Data quality
The data displayed on this website through the web reports and other data outputs are submitted electronically to EudraVigilance Veterinary by medicines regulatory authorities and by marketing authorisation holders (pharmaceutical companies) in the EEA. The Agency has limited control over the completeness or accuracy of the information available.
The information in EudraVigilance Veterinary evolves on a daily basis, and the number of individual cases may increase or decrease.

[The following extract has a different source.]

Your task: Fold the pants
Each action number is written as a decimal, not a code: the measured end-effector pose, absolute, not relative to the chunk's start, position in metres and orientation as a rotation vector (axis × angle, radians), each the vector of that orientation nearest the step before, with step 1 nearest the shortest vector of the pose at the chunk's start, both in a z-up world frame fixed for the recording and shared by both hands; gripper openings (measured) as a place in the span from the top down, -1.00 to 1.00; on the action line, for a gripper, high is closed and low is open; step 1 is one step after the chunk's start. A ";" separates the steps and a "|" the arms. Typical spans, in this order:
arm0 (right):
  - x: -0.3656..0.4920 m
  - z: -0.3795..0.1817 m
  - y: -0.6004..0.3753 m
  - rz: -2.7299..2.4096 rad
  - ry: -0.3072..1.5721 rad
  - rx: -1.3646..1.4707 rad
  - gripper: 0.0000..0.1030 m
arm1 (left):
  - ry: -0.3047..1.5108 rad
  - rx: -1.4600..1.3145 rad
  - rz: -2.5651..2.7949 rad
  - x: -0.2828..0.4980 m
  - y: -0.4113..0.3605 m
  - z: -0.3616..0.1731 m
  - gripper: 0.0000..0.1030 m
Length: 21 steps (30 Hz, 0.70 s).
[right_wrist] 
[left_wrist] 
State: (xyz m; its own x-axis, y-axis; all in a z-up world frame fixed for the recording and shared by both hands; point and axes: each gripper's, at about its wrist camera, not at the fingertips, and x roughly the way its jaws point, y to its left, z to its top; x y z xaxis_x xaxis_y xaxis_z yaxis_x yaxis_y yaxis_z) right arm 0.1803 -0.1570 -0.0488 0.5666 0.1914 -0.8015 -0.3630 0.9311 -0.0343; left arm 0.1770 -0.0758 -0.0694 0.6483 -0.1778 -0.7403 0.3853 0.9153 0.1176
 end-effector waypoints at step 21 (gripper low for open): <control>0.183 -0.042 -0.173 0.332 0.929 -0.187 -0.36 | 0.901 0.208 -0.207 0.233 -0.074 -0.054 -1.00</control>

It is therefore possible that the information published on this website through the web reports may change over time.
A decrease in the number of individual cases displayed in a web report may happen for the following reasons:
- a follow-up report of an existing individual case is received where the reported veterinary medicine, the reported substance or the reported suspected adverse event is modified by the reporter, based on new information;
- an individual adverse event report is submitted by more than one primary reporter (e.g. by an animal owner, as well as by a veterinarian) or to more than one organisation (pharmaceutical companies and national medicines regulatory authority); during quality review, these duplicate reports can be identified and are combined into a single report;
- an individual adverse event report is nullified (removed) at the sender's request, usually due to the report being erroneous
Please note: On 7 November 2024, a data update was implemented to harmonise the "Outcome" field description between the EudraVigilance Veterinary Data Warehouse platform and the website www.adrreports.eu/vet. As a result, cases downloaded prior to this date may display outcome information that differs from the current version of the same case. Users are advised to exercise caution when comparing data retrieved before and after this data update.